Hillman: Well, I think, you know, to be ahead of the crowd -- I mean if I'm
going to be light about it -- then the best thing you could be today is to be a
Marxist. No one -- there isn't a Marxist left in Eastern Europe, there isn't a
Marxist anywhere -- no one will stand...I wanted to write a piece the other day
and say, "Yes, I'm Red!!" (laughs)
All the values that Marxism held have been jettisoned. And there were real
values in there. There were the values, for example, of class consciousness --
awareness of class -- which in America we don't want to be aware of. And class
is terribly important. "Baraka," Leroi Jones, said the other day, I was told,
"Listen, Brothers, this is not about black and white, O. J. Simpson. This is
about poor and rich." In other words, the people who stood up and cheered that
O.J. got free. And then he said, "Listen Brothers, and Sisters, O.J.'s not going
to show up, didn't show up in your neighborhood for twenty-five years---and he's
not going to show up now in your neighborhood.
Meaning this is a question of rich and poor. This is a class question. And I
think, to use "Red," or "Marxist" thinking, and I'm not up on it, but my idea of
it is that nothing could work better for the ruling class than to divide the
lower class by turning them against each other. This is a classic mode,
political mode! So, that's what we have. We have the whites turned against the
blacks, the blacks turned against the whites. They have exactly the same
interests, which is to control the corporate world in some way or another. To
get back into the action. But instead, they turn against each other. Who does
that suit? That suits the upper class, the ruling class, the rich. So I see much
more -- I mean this sounds ridiculous for a Jungian psychologist to be talking
this way -- but I see the way of looking at a lot that goes on today -- it would
be good to put back on a pair of Marxist glasses.
Another reason for this is the Marxist idea that capitalism can only survive by
its last phases, which is through war material. Producing. Having wars and
producing useless goods, which are not good for the people. That's what we're
doing. The biggest part of the budget is still the defense budget. We've got no
enemies anywhere. And it's still space shots. The spin-off of the trickle-down
from them is so remote, but it keeps all the constituencies voting, because
they've got a little piece of the defense industry, everywhere in the country.

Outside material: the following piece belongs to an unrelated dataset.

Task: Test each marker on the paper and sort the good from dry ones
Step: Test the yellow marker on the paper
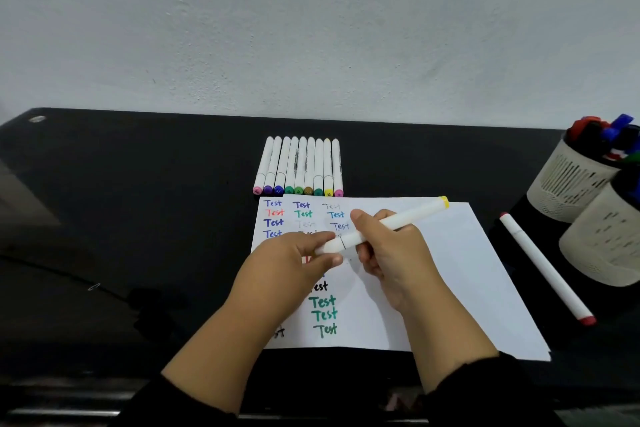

Look at that through Marxist glasses. This was all said fifty years ago, a
hundred years ago, the way we are -- the way the country is functioning was
predictable according to Marx's view of capitalism.
Capen: So, where is the Left at this point? Is there a Left? How does one, how
does this mass of people become revived? You know, the term, the handle, "Left,"
is about the best you can find, I guess; but it doesn't really say what people
who would band together in this matter are all about...nevertheless --
Hillman: The Left? Right now, I read just recently that the unions are waking up
again. But if you would -- Did you see that? There's an election out: a man has
come in to run the AFL and the CIO.
It's a guy named [John] Sweeney, I think. But they said it may be necessary to
do insurrection in order to---in order to get justice, we may have to use
injustice. Things like that. Those are revolutionary sentences that you haven't
heard around here for how long? And he's the man who shut down the bridges
around D.C. There was a labor strife going on a year ago, and he shut the
bridges down, preventing people from moving in and out of the city. So he's an
activist. The Unions have lost all influence and, again, there's a tradition of
American spirit in the Unions. Their songs. There's great poetry about the
Unions. Go back into the '30s, the '20s, the beginning of the century. All of
that got wiped out. So there's some Left there. There's a little bit of the Left
left there.
Where else is the Left? See, the Left also turned away from Marxism, doesn't
even want to use the term, because that's outdated, that's means you're a
Stalinist, or a communist, or a, you know -- this dysfunctional system over in
Eastern Europe. Agreed! That's the way the Right Wing gets you: it says,
"Christ, you're a Marxist! Look how fucked up they were in Eastern Europe."
Of course they were. That isn't the point. The point is that Marxism is
essentially a Western -- Marx was a German, a Jew, and lived in England. It's a
Western set of ideas that belong in our world. We shouldn't have exiled it into
Communist China or somewhere. It belongs in ours! (laughs) Not Ho Chin Min's
world. It's our world! And it's a critique of our world. It's an insight into
the destructiveness of American -- of Western capitalism. That's the thing we
need to wake up to. In that sense, I'm a Marxist.
Capen: Maybe the intentions of Communism and the intentions of unions in America
fell for the same reasons, i.e., corruption. The system never really worked the
way it was intended to.
Hillman: Yeah. And usually the ruling class co-opts its enemies. The British did
it by giving them titles and knighting them. The old kings in the Middle Ages
gave them land and gave them, you know, made them whatever they wanted to be.
And the knights and baronies and so on were ways of keeping potential rivals
pacified. Then the British even gave their rebels in Africa, people who fighting
against them, gave them titles and brought them to England -- you know, that was
a way... The unions got bought by Capitalism, too. That was one of the reasons
they became ineffective and corrupt, yes.